<<<<

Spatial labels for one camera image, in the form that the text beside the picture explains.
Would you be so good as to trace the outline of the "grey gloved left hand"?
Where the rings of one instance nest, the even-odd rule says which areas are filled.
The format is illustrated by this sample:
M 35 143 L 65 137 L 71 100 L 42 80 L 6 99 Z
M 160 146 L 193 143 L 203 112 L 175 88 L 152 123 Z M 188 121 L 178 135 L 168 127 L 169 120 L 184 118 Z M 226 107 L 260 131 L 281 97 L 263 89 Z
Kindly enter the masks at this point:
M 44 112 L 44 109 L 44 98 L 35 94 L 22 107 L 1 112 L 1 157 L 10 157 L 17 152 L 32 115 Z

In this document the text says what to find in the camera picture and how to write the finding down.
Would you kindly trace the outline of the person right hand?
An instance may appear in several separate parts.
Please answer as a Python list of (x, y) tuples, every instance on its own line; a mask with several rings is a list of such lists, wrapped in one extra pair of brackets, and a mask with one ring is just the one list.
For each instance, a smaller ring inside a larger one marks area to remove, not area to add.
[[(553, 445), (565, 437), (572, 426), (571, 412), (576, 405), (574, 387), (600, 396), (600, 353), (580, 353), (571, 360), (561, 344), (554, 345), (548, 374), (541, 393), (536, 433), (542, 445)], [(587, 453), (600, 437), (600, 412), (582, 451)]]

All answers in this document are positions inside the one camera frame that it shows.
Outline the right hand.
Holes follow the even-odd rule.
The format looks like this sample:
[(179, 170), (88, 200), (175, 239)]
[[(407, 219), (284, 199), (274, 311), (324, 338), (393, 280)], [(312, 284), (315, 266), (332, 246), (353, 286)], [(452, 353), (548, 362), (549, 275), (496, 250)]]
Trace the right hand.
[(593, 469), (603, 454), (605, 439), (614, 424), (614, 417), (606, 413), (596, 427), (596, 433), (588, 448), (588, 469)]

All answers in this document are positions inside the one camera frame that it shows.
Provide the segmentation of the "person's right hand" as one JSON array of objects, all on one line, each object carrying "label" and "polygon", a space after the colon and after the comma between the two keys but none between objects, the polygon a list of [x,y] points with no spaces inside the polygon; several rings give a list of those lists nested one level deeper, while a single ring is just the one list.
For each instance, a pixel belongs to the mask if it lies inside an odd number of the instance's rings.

>>>>

### WORK TASK
Set down the records above once more, exactly as given.

### WRITTEN RESPONSE
Spatial labels for one camera image, in the form that the text beside the picture explains.
Would you be so good as to trace the outline of the "grey gloved left hand"?
Where the rings of one instance nest, the even-odd rule says which areas are filled.
The format is illustrated by this sample:
M 35 143 L 65 137 L 71 100 L 42 80 L 6 99 Z
M 160 146 L 193 143 L 203 112 L 175 88 L 152 123 Z M 188 121 L 178 135 L 168 127 L 169 120 L 184 118 Z M 226 107 L 260 131 L 281 97 L 263 89 Z
Kindly enter the masks at this point:
M 44 112 L 44 109 L 44 98 L 35 94 L 22 107 L 1 112 L 1 157 L 10 157 L 17 152 L 32 115 Z

In this document the text says what to find in the camera picture and how to write the finding down.
Would you kindly trace the outline of the person right hand?
An instance may appear in several separate parts.
Please answer as a Python list of (x, y) tuples, every instance on its own line; a mask with several rings is a list of such lists, wrapped in one extra pair of brackets, and a mask with one ring is just the one list.
For each instance, a smaller ring inside a larger one marks area to remove, not area to add.
[[(553, 445), (565, 437), (572, 426), (571, 412), (576, 405), (574, 387), (600, 396), (600, 353), (580, 353), (571, 360), (561, 344), (554, 345), (548, 374), (541, 393), (536, 433), (542, 445)], [(587, 453), (600, 437), (600, 412), (582, 451)]]

All answers in this document are positions inside the one camera frame that it shows.
Outline the right hand.
Holes follow the even-odd rule.
The format looks like this sample:
[(179, 170), (88, 200), (175, 239)]
[[(407, 219), (284, 199), (274, 311), (324, 338), (393, 280)], [(312, 284), (315, 266), (332, 246), (353, 286)], [(452, 353), (548, 362), (549, 275), (496, 250)]]
Trace the right hand.
[(593, 469), (603, 454), (605, 439), (614, 424), (614, 417), (606, 413), (596, 427), (596, 433), (588, 448), (588, 469)]

All answers in this document are positions inside the one camera frame that it shows.
Provide the segmentation of the "person's right hand" as one JSON array of objects, all on one line, each object carrying "label" and "polygon", a space after the colon and after the comma between the two keys but none between objects, the polygon a list of [x,y] points with no spaces inside the polygon; several rings give a list of those lists nested one level deeper, while a single ring is just the one list.
For each instance, a pixel belongs to the mask if it lies inside an odd number of the instance's rings.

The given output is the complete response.